KDB Tree Spatial Index
KDB tree is a development from B tree to multi-dimensional space. It has good dynamic characteristics for indexing points in multi-dimensional space, and it is convenient to delete and increase spatial point objects. Its disadvantage is that it does not directly support the elements occupying a certain spatial range, such as lines and surfaces in two-dimensional space. This disadvantage can be partially solved by means of spatial mapping or transformation. Spatial mapping or transformation is to transform regions in 2n-dimensional space into points in 2n-dimensional space. In this way, point index structure can be used to index regions, and region query in original space can be transformed into point query in high-dimensional space. However, there are still some shortcomings in spatial mapping or transformation methods: point query in high-dimensional space is much more difficult than point query in original space; after transformation, adjacent areas in original space may become quite far away in point space, which will affect the performance of spatial index.
R tree and R+ tree
R-tree is based on the smallest outsourcing rectangle of the object (Figure 7-20), which can directly index the spatial objects occupying a certain range of space. Each node N of the R tree corresponds to the disk page D (N) and region I (N). If the node is not a leaf node, all the sub-nodes of the node are within the scope of region I (N), and stored in the disk page D (N). If the node is a leaf node, then the disk page D (N) will store a series of sub-regions within the scope of region I (N), and the sub-regions are tight. Around a space object, it is usually an outer rectangle of a space object.
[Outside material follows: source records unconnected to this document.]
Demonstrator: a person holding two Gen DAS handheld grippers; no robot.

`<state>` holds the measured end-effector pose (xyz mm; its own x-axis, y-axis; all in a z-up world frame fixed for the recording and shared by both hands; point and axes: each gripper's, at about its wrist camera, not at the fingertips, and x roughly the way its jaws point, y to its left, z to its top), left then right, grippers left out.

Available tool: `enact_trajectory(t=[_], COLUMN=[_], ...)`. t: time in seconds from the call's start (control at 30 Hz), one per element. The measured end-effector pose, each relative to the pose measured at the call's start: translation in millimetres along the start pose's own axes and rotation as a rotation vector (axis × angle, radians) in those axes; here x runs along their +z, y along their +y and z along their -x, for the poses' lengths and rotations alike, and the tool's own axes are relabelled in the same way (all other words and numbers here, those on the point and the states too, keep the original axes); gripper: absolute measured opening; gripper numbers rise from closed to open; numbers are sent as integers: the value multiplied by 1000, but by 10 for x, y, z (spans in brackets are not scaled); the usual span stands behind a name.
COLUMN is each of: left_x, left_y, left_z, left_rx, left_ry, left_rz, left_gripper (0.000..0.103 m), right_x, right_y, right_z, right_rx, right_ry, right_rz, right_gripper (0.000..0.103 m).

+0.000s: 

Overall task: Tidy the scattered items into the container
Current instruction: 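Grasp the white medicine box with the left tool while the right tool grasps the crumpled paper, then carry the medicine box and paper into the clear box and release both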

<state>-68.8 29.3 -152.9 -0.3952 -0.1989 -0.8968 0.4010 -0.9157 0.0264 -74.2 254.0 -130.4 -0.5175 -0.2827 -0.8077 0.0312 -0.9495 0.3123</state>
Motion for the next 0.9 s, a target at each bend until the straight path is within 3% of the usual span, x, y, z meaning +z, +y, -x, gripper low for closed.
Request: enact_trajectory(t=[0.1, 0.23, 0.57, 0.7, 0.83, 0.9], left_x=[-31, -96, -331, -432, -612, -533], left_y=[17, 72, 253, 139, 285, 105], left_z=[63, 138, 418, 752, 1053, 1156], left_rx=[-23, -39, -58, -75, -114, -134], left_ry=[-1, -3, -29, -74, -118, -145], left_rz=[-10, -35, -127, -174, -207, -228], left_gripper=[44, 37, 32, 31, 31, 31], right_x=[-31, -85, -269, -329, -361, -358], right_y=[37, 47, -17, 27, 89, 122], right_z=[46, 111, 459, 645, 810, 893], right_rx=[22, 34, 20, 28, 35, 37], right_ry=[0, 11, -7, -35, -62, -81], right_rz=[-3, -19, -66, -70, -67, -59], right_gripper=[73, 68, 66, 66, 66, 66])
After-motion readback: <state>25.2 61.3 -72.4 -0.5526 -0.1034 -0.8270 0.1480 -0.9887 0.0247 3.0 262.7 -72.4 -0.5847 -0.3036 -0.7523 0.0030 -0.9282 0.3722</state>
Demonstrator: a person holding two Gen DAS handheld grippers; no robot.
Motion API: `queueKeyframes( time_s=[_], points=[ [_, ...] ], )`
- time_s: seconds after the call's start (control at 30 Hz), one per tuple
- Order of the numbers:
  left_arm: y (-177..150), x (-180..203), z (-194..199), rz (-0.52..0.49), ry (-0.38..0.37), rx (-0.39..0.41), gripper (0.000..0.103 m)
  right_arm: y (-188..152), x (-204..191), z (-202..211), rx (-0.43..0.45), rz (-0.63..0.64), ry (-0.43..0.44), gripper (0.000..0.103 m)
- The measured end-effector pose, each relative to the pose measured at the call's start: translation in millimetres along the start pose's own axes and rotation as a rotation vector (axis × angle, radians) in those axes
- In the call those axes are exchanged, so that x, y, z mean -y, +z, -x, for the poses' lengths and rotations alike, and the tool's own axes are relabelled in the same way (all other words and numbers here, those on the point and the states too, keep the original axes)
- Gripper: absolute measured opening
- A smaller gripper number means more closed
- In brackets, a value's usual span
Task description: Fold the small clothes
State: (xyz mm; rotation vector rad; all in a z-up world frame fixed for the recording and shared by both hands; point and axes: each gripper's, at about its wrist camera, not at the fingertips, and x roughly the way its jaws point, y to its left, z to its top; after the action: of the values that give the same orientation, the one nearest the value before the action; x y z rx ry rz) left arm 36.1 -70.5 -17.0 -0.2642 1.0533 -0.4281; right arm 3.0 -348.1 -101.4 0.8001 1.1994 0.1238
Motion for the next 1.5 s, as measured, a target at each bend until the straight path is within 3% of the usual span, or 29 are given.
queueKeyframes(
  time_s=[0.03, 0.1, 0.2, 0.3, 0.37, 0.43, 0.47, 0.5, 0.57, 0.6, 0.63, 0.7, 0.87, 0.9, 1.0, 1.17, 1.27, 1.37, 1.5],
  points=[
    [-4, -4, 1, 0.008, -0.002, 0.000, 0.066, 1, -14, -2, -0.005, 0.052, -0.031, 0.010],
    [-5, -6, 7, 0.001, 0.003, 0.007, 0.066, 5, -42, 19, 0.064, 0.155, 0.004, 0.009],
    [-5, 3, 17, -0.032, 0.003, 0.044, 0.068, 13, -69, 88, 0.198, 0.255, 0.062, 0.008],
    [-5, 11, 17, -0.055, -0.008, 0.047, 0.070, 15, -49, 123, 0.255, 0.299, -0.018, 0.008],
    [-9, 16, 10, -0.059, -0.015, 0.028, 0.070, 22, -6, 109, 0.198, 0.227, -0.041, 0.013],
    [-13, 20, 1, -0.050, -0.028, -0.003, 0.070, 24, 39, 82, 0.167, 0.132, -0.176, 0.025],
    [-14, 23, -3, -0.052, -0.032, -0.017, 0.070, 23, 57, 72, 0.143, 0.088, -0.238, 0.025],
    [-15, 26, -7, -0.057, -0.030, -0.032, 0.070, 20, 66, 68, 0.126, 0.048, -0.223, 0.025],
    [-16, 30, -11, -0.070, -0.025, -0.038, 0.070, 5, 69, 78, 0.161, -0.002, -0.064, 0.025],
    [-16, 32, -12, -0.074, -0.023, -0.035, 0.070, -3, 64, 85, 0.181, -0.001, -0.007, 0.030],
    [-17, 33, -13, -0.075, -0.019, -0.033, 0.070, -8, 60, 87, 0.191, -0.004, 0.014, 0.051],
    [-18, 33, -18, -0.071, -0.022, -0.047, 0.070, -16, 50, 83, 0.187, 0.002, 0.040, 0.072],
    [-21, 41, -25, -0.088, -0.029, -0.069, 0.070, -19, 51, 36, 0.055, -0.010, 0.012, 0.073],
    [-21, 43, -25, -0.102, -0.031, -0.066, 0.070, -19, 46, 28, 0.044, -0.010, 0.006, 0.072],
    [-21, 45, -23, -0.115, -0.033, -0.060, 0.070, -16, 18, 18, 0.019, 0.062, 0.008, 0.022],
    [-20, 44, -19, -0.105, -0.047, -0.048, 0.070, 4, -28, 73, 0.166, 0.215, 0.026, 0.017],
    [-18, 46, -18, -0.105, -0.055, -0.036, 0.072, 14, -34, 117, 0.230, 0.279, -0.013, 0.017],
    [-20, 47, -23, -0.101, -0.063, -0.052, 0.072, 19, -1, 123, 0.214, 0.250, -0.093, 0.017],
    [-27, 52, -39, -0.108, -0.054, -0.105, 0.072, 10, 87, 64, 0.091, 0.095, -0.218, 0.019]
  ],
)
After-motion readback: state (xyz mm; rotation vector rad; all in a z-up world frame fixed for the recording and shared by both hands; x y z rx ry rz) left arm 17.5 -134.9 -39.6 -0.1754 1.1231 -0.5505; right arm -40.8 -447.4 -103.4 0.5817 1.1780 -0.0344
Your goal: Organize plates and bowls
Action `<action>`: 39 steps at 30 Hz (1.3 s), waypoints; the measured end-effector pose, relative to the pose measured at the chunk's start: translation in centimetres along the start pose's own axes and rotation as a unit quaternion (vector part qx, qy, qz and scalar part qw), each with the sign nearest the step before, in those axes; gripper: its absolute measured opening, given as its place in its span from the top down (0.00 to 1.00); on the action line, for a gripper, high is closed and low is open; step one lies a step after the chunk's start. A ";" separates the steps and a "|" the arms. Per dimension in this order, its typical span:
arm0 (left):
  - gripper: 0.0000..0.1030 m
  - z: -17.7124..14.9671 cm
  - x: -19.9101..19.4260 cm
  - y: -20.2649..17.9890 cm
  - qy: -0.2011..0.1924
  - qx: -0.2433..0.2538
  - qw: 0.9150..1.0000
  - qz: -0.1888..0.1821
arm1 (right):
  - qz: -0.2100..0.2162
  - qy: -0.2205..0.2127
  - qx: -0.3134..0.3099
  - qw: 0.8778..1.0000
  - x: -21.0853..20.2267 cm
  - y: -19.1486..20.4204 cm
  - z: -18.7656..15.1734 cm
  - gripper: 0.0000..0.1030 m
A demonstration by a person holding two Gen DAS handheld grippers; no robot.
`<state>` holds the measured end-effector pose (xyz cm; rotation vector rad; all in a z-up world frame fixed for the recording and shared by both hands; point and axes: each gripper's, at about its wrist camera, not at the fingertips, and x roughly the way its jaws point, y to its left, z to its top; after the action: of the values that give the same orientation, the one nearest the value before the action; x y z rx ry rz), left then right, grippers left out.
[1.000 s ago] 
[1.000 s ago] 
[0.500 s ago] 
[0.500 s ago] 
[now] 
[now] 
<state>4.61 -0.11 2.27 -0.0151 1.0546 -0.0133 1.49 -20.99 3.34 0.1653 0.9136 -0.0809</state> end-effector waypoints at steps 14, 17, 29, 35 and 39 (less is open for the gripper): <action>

The number of sub-nodes per node in the R-tree is limited. The lower limit guarantees the effective utilization of disk space by index, the number of nodes less than the lower limit will be deleted, and the sub-nodes of the node will be allocated to other nodes. The reason for setting the upper limit is that each node corresponds to only one disk page. If the space required by a node is larger than one disk page, the node will be divided into two new nodes. All subnodes of the incoming node will be assigned to these two new nodes.
Because of the overlap of spatial regions corresponding to R-tree brothers’nodes, R-tree can easily insert and delete. However, because of the overlap between regions, spatial indexing may need to search multiple paths to get the final results, so its spatial search efficiency is low. It is this reason that leads to the emergence of R + tree (Figure 7-21). In R + tree, there is no overlap of spatial regions corresponding to sibling nodes, and the speed of spatial index searching can be greatly improved by the division of regions without overlap. However, the efficiency of insertion and deletion operations is reduced because of the need to ensure that the corresponding spatial regions of sibling nodes do not overlap when inserting and deleting spatial objects.
CELL tree
Considering the difficulty of R tree and R + in insertion, deletion and spatial search efficiency, CELL tree emerged as the times require. It uses convex polygon instead of rectangle as the basic unit of space partition. The partition method is similar to BSP tree, and the subspace is no longer covered by each other. The number of disk accesses of CELL tree is less than that of R tree and R + tree. Because the number of disk accesses is the key index affecting the performance of spatial index, CELL tree is an excellent spatial index method (Figure 7-22).